Organise your tools into functional bundles (WebSearch bundle, FileSystem bundle, Database bundle). This approach ensures actors get complete capabilities for their domain while reducing the cognitive load of tool selection.

Implement Proactive Progress Reporting

Give agents the ability to communicate status updates autonomously. This isn’t just logging - it’s about enabling the planner to make informed decisions based on real execution feedback.

Plan for Dynamic Prompt Assembly

Build modular prompt components that can be composed on demand. Actor Factory should be able to mix and match personas, knowledge, tool bundles, and output formats to create purpose-built agents.

Key Observations

Reduced System Brittleness: Traditional multi-agent systems break when reality doesn’t match the initial plan.
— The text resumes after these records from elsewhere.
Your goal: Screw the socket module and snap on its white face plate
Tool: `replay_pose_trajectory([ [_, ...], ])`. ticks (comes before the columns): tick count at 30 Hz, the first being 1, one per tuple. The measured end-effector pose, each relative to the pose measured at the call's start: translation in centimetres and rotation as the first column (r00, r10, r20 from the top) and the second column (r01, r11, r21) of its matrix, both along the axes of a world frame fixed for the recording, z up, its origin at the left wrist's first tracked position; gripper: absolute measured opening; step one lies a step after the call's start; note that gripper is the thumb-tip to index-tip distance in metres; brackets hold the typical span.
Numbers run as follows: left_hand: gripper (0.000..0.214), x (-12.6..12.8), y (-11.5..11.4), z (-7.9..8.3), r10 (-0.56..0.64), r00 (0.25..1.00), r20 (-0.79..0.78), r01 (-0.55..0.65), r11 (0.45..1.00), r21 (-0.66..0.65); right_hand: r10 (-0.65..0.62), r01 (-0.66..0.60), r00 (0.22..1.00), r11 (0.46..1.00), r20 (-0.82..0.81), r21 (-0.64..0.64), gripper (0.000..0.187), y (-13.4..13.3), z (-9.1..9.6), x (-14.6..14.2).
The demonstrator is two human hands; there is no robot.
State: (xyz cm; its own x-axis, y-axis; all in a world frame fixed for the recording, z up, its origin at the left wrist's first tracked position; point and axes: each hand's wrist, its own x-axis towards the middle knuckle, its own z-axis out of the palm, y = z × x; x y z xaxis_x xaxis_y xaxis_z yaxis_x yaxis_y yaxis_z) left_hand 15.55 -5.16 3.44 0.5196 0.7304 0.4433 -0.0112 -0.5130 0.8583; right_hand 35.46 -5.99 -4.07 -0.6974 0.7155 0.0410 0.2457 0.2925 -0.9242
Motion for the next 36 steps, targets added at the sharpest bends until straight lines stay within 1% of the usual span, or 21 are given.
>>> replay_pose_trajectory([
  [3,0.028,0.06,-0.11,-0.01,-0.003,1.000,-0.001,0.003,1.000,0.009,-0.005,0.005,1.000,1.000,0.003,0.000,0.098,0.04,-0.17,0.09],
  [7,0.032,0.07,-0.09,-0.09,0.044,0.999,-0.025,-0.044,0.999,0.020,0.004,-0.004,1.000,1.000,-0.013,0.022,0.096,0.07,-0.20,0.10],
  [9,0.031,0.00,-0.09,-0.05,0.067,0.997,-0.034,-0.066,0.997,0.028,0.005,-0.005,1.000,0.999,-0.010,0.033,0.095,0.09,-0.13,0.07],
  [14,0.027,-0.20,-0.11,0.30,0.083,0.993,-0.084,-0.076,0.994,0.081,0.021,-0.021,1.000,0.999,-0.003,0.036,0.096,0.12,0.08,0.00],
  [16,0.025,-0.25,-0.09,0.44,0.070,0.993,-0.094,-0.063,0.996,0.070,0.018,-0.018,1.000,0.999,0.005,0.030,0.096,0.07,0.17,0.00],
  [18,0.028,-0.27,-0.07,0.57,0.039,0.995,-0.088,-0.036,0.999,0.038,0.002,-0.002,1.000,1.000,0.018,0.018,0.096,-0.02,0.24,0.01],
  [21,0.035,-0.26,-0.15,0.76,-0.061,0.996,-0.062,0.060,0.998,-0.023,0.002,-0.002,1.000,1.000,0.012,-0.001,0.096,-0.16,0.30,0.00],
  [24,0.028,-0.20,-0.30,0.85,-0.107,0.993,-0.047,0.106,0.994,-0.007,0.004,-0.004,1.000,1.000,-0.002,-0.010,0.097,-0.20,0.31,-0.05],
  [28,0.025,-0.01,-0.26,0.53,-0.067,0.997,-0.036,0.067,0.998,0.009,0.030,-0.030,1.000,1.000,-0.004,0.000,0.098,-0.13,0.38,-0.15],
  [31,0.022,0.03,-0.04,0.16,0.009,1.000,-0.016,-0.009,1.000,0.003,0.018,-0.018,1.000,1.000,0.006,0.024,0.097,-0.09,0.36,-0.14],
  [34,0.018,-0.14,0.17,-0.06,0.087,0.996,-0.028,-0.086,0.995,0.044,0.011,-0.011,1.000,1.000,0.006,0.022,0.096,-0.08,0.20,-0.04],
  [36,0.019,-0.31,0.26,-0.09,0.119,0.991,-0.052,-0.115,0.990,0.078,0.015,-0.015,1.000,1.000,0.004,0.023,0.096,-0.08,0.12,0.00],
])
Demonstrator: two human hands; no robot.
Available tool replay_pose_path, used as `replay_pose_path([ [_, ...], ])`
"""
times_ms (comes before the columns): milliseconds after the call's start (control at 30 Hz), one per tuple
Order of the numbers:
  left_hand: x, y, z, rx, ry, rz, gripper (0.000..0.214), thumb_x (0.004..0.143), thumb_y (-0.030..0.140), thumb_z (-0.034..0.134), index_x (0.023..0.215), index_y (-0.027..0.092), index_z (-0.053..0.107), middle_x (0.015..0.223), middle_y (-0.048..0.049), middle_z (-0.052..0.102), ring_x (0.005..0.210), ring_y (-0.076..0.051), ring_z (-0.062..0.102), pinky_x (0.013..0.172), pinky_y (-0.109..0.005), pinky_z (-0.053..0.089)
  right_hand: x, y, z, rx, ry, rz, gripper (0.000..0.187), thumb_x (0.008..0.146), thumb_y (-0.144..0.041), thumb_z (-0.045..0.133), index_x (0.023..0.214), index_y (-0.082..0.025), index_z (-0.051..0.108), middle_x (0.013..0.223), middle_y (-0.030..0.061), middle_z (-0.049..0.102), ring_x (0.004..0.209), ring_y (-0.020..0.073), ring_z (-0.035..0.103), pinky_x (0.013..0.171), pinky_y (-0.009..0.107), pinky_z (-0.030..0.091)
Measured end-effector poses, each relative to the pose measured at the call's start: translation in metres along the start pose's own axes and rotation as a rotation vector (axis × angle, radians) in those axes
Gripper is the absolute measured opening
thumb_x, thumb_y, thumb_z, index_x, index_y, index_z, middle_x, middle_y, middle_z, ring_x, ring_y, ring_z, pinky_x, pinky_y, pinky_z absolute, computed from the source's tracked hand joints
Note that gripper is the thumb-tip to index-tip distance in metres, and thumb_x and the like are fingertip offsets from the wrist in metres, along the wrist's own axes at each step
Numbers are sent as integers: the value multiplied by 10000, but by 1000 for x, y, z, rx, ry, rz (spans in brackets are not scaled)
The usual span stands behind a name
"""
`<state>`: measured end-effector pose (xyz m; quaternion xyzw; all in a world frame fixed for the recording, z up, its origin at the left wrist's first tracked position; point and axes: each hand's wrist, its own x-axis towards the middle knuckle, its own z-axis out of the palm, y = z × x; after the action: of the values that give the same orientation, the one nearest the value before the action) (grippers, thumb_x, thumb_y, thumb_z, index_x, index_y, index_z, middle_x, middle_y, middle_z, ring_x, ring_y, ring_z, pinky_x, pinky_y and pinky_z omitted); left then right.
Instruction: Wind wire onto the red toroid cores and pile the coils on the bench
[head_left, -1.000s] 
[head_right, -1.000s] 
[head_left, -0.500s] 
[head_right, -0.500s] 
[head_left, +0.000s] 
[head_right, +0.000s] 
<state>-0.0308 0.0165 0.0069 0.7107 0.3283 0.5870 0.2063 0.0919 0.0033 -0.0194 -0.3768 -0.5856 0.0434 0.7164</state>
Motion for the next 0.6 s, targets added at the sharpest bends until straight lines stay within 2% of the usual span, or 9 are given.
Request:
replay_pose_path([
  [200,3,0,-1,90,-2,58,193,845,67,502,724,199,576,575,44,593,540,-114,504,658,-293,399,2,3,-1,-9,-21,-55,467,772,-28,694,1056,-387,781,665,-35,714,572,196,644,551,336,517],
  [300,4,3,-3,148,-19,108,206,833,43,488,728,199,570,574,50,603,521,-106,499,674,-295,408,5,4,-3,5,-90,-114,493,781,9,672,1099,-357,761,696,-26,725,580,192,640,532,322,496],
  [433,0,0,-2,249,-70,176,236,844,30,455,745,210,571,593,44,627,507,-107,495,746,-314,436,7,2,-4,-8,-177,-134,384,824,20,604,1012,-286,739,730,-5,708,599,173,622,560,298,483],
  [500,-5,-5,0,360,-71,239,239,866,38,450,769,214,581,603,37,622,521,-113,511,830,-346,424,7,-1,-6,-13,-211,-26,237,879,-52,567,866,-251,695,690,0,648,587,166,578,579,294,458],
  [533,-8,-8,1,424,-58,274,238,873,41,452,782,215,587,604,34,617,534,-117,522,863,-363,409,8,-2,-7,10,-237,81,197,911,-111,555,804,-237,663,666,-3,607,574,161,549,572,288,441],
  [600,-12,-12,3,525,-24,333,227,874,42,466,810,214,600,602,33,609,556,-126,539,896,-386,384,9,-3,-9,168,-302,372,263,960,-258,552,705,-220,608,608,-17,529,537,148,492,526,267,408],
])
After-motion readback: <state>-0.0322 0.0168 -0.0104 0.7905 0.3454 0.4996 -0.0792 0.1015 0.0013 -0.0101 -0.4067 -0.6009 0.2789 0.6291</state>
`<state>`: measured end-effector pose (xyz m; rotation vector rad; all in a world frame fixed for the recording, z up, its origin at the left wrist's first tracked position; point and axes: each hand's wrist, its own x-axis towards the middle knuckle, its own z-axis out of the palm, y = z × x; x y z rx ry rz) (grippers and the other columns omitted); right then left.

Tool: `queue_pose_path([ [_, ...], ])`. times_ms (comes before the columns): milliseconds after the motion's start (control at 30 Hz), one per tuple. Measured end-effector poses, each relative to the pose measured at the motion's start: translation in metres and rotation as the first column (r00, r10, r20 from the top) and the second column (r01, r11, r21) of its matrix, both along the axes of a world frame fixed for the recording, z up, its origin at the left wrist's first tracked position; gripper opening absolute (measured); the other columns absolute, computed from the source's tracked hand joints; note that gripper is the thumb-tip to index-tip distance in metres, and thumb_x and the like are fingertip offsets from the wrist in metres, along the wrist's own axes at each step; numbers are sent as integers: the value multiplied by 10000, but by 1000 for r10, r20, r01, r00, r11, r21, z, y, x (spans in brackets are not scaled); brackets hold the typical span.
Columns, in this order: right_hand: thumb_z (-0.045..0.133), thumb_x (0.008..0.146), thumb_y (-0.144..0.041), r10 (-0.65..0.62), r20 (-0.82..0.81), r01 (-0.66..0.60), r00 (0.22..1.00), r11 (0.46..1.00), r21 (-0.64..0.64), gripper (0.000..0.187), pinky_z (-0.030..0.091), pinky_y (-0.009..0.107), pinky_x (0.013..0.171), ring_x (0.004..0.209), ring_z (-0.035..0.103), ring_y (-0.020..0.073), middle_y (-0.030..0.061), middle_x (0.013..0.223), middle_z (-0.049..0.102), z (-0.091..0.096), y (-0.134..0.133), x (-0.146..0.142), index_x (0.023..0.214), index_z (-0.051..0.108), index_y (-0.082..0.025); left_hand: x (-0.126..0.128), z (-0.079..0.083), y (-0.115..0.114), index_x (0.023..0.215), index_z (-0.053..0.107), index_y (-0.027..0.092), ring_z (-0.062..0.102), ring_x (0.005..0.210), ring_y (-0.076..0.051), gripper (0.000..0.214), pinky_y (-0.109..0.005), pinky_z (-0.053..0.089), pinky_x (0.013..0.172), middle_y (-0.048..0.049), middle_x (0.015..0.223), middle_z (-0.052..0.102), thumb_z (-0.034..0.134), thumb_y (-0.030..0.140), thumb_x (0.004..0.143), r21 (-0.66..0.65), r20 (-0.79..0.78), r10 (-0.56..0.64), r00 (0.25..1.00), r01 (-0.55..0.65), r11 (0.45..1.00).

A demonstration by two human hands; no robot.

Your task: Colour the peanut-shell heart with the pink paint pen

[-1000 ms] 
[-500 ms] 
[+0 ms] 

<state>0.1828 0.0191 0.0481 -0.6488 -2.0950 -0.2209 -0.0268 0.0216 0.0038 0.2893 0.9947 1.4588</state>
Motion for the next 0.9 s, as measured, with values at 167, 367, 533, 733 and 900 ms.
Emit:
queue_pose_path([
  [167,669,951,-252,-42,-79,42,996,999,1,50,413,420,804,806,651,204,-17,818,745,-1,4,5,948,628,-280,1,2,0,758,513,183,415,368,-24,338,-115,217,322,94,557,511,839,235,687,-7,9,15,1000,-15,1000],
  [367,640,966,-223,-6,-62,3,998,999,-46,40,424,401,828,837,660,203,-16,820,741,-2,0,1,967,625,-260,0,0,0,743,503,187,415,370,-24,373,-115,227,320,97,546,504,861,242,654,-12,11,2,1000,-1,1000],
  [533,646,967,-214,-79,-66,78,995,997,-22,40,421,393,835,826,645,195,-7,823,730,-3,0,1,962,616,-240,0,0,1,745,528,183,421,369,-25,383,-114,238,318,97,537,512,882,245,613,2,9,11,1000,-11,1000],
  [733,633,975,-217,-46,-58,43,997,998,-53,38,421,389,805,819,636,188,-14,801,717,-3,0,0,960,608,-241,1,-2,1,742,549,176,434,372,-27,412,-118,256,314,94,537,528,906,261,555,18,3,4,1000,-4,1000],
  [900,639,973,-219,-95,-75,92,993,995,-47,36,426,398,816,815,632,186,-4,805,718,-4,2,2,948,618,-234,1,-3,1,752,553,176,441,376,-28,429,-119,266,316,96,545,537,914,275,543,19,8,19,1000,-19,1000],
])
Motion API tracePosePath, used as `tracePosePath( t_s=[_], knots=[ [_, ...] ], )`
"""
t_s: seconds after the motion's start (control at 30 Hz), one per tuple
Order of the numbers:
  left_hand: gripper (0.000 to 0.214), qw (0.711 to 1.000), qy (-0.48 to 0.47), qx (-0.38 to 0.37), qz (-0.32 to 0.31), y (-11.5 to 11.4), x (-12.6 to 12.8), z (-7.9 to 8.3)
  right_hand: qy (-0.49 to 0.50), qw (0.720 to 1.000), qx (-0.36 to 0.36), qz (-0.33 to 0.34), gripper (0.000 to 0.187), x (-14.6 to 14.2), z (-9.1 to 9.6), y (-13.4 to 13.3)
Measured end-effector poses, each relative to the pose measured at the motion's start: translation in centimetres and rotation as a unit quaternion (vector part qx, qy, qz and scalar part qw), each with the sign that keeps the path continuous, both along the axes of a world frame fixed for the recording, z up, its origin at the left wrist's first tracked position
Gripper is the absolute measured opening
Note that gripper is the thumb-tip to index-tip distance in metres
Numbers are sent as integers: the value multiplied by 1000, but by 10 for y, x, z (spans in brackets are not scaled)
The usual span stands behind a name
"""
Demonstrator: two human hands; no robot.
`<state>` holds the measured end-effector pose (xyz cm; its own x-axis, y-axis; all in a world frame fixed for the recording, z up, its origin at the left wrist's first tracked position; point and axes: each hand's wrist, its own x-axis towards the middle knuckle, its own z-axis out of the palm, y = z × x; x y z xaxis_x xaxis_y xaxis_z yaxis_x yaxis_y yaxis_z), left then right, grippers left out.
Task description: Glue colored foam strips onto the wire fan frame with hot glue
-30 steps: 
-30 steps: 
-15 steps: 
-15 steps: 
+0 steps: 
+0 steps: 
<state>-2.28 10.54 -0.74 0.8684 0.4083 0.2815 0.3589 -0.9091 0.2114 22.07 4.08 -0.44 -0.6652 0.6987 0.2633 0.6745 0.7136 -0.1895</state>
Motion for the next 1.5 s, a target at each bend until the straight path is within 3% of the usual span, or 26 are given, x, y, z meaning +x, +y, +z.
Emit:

AIME systems adapt and recover.

Better Resource Utilisation: Agents are created with exactly the capabilities they need, reducing computational overhead and improving focus.

Easier Debugging: The central progress list provides clear visibility into what’s happening across your entire system.

Improved Extensibility: Adding new capabilities means creating new tool bundles or knowledge modules, not redesigning entire agent architectures.

No Verification steps: The paper looks to address the majority of the failure patterns identified in MAST however they do not add any formal verification steps to the flow beyond the comparison between central progress list and task outcome.